__Task requirements__:
In the data below, one line contains "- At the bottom" and a later one contains "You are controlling". Print both, with every line between them, exactly and alone.

__Collected data__:
* * * * * * * * *

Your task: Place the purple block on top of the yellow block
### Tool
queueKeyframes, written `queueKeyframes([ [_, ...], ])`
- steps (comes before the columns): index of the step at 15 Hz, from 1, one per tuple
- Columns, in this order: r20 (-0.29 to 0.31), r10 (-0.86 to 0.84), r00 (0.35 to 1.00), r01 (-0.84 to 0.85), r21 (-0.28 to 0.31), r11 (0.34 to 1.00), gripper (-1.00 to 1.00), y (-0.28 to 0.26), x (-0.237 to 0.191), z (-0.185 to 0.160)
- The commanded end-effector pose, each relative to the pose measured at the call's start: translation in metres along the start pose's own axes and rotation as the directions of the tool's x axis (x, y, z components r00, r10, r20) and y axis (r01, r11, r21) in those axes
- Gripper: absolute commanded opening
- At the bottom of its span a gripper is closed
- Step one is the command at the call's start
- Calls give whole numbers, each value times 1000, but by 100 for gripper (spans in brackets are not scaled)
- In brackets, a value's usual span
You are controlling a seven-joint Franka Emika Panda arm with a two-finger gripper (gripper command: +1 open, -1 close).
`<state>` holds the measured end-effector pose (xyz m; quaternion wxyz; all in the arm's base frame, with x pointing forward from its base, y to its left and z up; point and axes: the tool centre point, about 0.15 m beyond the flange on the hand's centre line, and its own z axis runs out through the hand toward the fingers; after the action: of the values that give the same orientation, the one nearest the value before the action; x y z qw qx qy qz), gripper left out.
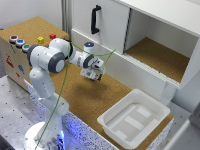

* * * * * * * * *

__Answer for the task__:
- At the bottom of its span a gripper is closed
- Step one is the command at the call's start
- Calls give whole numbers, each value times 1000, but by 100 for gripper (spans in brackets are not scaled)
- In brackets, a value's usual span
You are controlling a seven-joint Franka Emika Panda arm with a two-finger gripper (gripper command: +1 open, -1 close).

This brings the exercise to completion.